The global official death toll of COVID-19 ticked past 4 million on Wednesday but experts believe there are likely millions more who have perished from the disease.
The official toll, managed by sources from John Hopkins University, indicates that three times the annual number of car accident victims worldwide have perished from COVID-19.
However, analysis from the Institute of Health Metrics and Evaluation (IMHE) in the US has indicated that as recently as May 2021, the more likely number of worldwide deaths from COVID-19 is 6.9 million.
The analysis demonstrated that in May the US led other nations for its COVID-19 death toll with more than 900,000 fatalities, followed by India, Mexico and Brazil. The regions hardest hit were Latin America and the Caribbean, Central Europe, Eastern Europe, and Central Asia.
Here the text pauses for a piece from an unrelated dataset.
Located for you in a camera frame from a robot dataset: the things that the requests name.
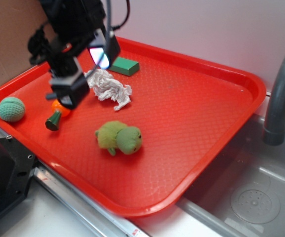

IMHE director Dr Chris Murray said many deaths from COVID-19 go unreported because countries only report deaths that occur in hospitals or in patients with a confirmed infection. He added that weak health reporting systems in many nations, and low access to health care, magnified the challenge of accurate figures.
“As terrible as the COVID-19 pandemic appears, this analysis shows that the actual toll is significantly worse,” Murray said.
“Understanding the true number of COVID-19 deaths not only helps us appreciate the magnitude of this global crisis, but also provides valuable information to policymakers developing response and recovery plans.”
Another wave of the virus is now outbreaking in many parts of the world, driven by the new more contagious COVID-19 Delta strain.
Countries in Latin America, Asia and Africa have been recording some of their highest rates of cases to date and the World Health Organization has called for widespread mask use, as some governments decide to implement lockdown measures to deal with new outbreaks.
Just as Australia’s nearest neighbour Indonesia planned to reopen its borders to international visitors, it has been forced to implement restrictions across the main island of Java and Bali until July 20.
Indonesian cemeteries and hospitals are buckling under the pressure of seriously ill COVID patients, with insufficient oxygen supplies and questions over the efficacy of available vaccinations there drawing the ire of many.
Children have made up about 600 of the deaths in Indonesia since the start of the pandemic, and Wednesday marked the deadliest day for the country with 1,040 fatalities.
The Australian government announced on Wednesday that it would be providing a support package to Indonesia, including 2.5 million AstraZeneca doses, to help the nation respond to its growing public health crisis.